KTM690 wrote:An argument against is that it was suspected (as opposed to proved) that helmet use decreased cycling. ... Australia does have a hotter climate ... Northern Ireland is a bit colder....
Heat is an issue. However, I believe that the general point here is that you say "Wear a helmet" and people hear "Cycling is dangerous, and here's a reminder to wear on every trip", and stop doing it. That applies equally in the two places. That is part of the reason that a response is to ask about helmets for other activities; we are saying "Cycling is dangerous" when other things, about which we have few concerns, appear more so. By "dangerous" we normally mean "relative to comparable activities"; even lying at home in bed has some dangers (lots of people die there). Therefore, and since cycling does not appear to be the most dangerous thing we normally do without helmets, sceptics reply by asking whether the choice of cycling as a target for helmets is emotionally based.
The paper did find that the proportion of cyclists presenting with head injuries at hospital dropped following helmet law - that was with 75% compliance.
This kind of thing is worth serious and calm discussion if we want the truth - which I believe I do, even coming from a position of doubt (so I'm interested in genuine answers). I'm strongly influenced by the national statistics that seem to show little benefit.
To understand the above result, we'd have to ask what was meant by a head injury; almost anything on the head will help with abrasions, and these, I understand, are often recorded as head injuries, whereas most of us are more concerned with skull and brain damage. Hence, you could get a reduction in minor scrapes to kids falling off at low speeds in parks, accompanied by an increase in serious injuries to older riders where any negative effects are more serious.
Also, we'd have to understand the wearing rate before legislation; it's the change in wearing rates, not the actual compliance rate, that would affect injuries.
By the way, my understanding is that cycling injuries are sufficiently rare that studies in individual hospitals are unlikely to achieve statistically-significant cohorts.
This was in the context of other road safety measures being introduced - drink driving and speed control. Although these measures to address driver behaviour were introduced it does not mean that less drivers were drunk or that speeds slowed.
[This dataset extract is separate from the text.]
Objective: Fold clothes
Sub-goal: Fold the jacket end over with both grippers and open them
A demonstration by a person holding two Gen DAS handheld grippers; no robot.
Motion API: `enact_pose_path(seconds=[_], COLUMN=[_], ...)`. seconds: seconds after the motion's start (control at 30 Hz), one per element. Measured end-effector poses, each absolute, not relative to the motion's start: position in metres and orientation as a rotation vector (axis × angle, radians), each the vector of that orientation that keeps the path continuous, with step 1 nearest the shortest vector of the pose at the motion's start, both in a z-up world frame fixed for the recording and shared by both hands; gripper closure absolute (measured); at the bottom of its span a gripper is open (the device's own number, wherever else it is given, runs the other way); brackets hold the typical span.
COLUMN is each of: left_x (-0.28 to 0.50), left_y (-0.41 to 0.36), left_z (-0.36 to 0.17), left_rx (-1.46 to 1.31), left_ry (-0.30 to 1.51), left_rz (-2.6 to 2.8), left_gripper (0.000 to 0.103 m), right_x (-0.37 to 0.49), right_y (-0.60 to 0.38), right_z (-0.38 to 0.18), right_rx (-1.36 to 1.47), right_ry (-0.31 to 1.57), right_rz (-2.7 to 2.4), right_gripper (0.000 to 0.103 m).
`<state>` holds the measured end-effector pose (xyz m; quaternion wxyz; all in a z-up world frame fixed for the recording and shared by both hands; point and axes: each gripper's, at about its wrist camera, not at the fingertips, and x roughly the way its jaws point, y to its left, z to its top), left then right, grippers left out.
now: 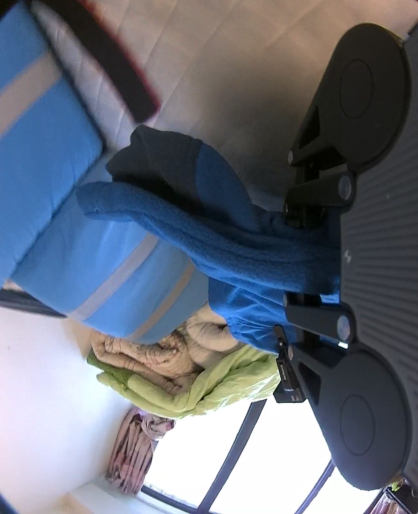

The reduction of head injuries was in the proportion of attendances as opposed to number.
Yes, fair point, but pedestrian head-injury rates also fell, suggesting an effect from the other legislation enacted at the same time.
It was also argued that net health benefit was reduced due to decrease in cycling - what's to say the kids didn't take up some other exercise instead?
Only cycling and walking can be built into lifestyle in an integral way (getting to work, school and the shops). Everything else is a special, planned activity (except perhaps informal stuff, such as kicking a football around with friends in the park - but previously you'd probably have cycled there and
played football). Hence you would not expect cycling to be replaced in many former commuters' lives, for example, in the same way that, if you banned or discouraged football, a lot of people might switch to another sport.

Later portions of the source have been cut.